History
- Name: MFV Pere Charles DA 34
- Completed: 1982
- Fate: Sunk 10 January 2007

= FV Pere Charles =

MFV Pere Charles DA 34 was a French-built Irish-flagged fishing trawler which sank on 10 January 2007 off the coast of Wexford with the loss of all hands on board.

Pere Charles was built in 1982, and at the time of her sinking, had a gross tonnage of 100 metric tons and an overall length of 20 meters. She was one of the largest and most modern fishing vessels operating from her port of Dunmore East, Waterford. Pere Charles was particularly suited for herring fishing, although she was capable of fishing for a variety of species.

In January 2006, Pere Charles was purchased by a fisherman operating out of Dunmore East, and was refurbished, entering the local fleet after passing a safety inspection.

==Sinking==
On 10 January 2007 Pere Charles was conducting Pair Trawling with another vessel, Suzanna G While returning home in the midst of a storm, fighting heavy seas and with a full catch of herring, Pere Charles sank, with all five of her crew lost. Despite possessing modern safety and radio equipment, as well as ocean standard life-rafts, none of the five men were ever recovered. The final message from Pere Charles, sent by VHF to Suzanna G shortly after 6PM, was: "She has breached on me. Stand by." Susanna G replied "Yes, Ok". All contact with the vessel was then lost.

An investigation by Marine Casualty Investigation Board (MCIB) was conducted, which revealed that the vessel was much lower in the water than normal on the evening of the sinking, probably due to her herring load being larger than usual. This would have increased the likelihood of water swamping the vessel. However, the report also states that the vessel was not overloaded, and should have been able to make a safe return to port. According to the report, the most likely cause of the sinking was water rushing into Pere Charless deck shelter. The vessel had only limited capability to clear water from this shelter, and after being flooded, the vessel likely heeled and sank.
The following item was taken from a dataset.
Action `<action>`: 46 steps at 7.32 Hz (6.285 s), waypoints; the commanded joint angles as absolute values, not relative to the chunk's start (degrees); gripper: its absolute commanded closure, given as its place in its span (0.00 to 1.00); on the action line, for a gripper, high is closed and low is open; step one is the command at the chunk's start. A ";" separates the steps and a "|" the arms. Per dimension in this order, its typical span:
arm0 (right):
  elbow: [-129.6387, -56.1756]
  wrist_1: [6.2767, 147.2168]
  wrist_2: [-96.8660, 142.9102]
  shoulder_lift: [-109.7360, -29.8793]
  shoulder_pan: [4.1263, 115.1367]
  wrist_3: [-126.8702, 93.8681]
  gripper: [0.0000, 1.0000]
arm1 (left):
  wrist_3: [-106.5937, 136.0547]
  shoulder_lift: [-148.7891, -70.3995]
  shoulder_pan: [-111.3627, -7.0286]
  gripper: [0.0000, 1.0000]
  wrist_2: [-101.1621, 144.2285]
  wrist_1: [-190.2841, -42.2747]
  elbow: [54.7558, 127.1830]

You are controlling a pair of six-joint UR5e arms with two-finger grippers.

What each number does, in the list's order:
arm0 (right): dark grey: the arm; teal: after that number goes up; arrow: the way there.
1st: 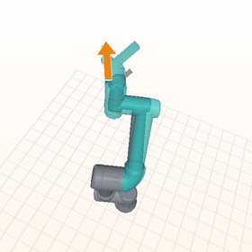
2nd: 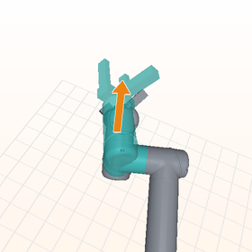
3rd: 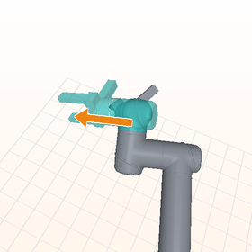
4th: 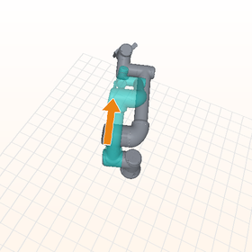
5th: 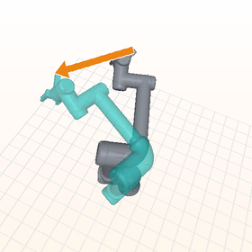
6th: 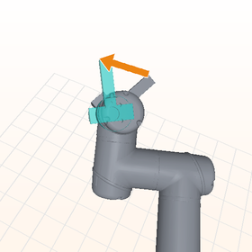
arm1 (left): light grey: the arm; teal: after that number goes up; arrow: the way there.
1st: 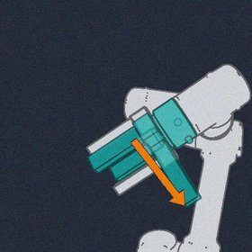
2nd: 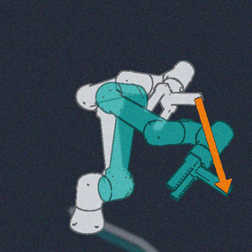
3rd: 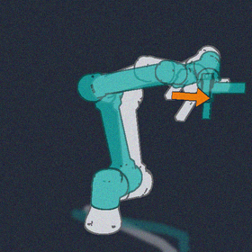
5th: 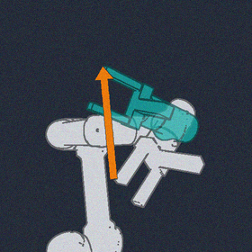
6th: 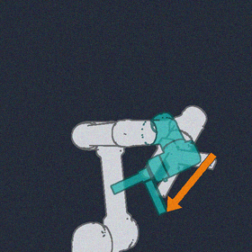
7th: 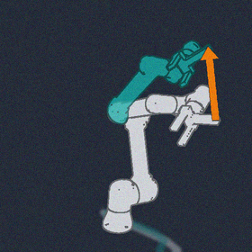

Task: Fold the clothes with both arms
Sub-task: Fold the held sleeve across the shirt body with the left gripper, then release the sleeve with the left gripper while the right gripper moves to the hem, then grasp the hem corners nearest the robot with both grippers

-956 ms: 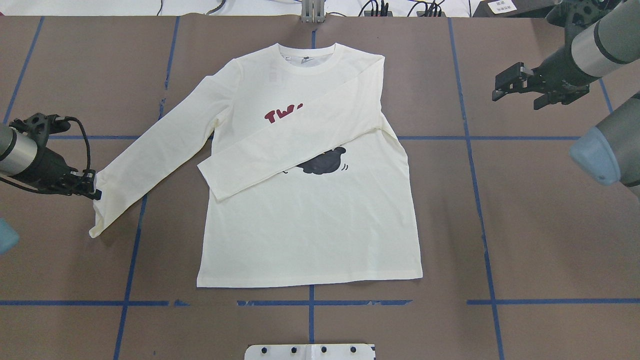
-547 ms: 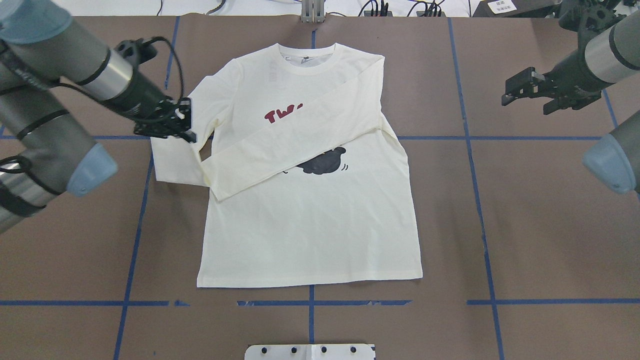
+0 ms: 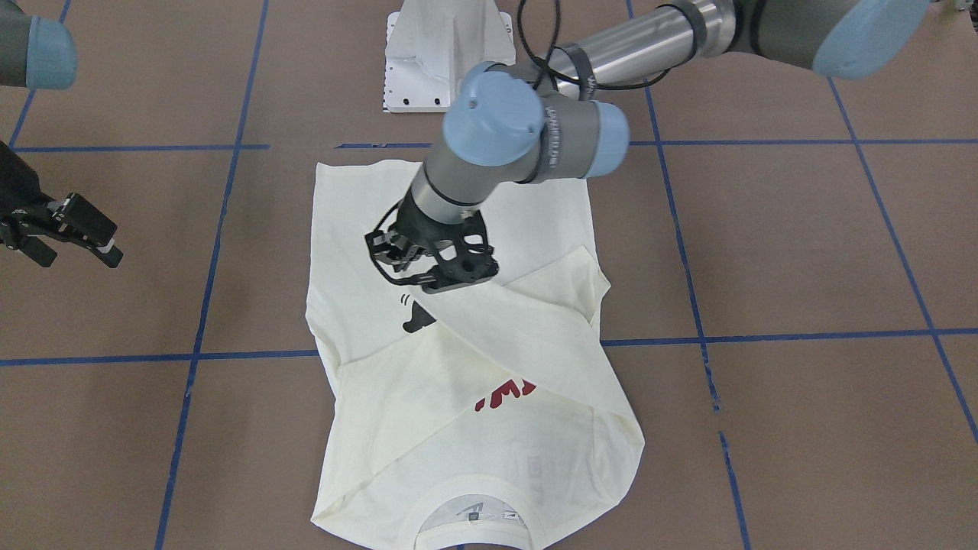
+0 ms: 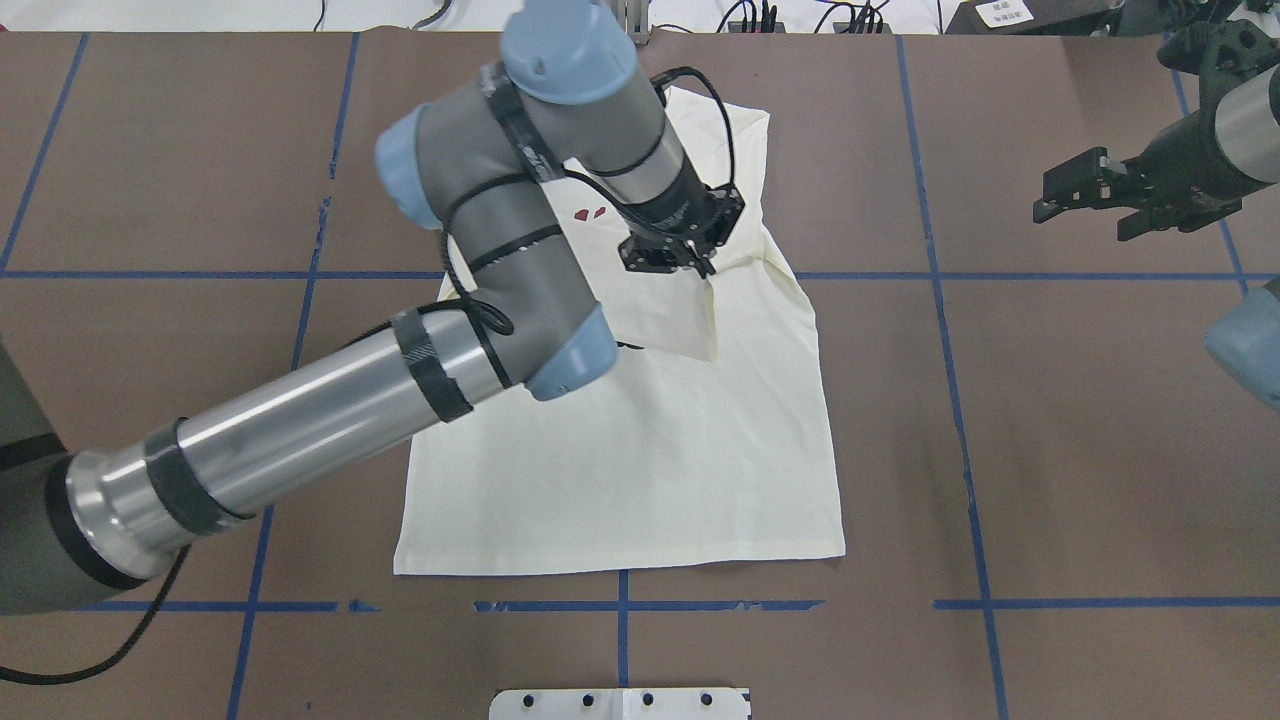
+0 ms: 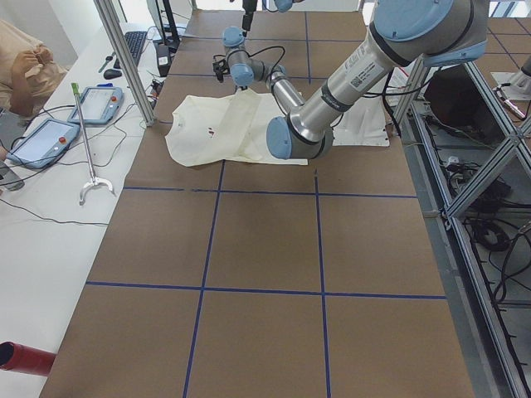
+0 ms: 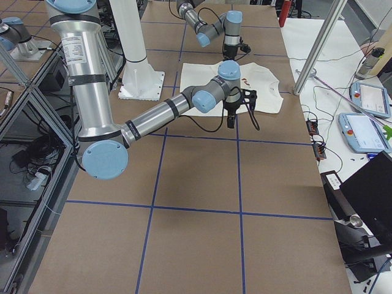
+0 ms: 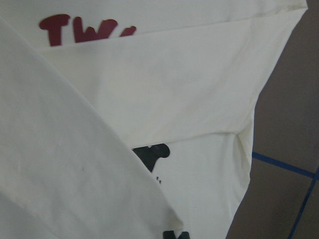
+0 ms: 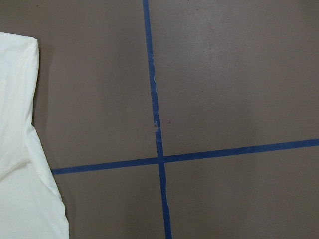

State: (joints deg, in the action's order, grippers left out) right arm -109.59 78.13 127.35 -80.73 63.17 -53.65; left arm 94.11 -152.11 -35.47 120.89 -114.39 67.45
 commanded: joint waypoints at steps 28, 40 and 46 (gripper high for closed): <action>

Extensive modifications were done to the trawler between 2001 and 2006, and no assessment was made of the changes these refits had on the trawlers stability. Although no such assessment was legally required at the time, these modifications may have contributed to the sinking. The MCIB report recommended that modifications to fishing vessels be reviewed, as well as calling for improvements to safety within the fishing industry.

On 12 January 2007 the wreck of the trawler was located. Divers from the Irish Naval Service searched the vessel, but failed to recover any bodies. In November of the same year, Pere Charles was raised and brought to Arklow by barge. The vessel was again searched, but no bodies were found.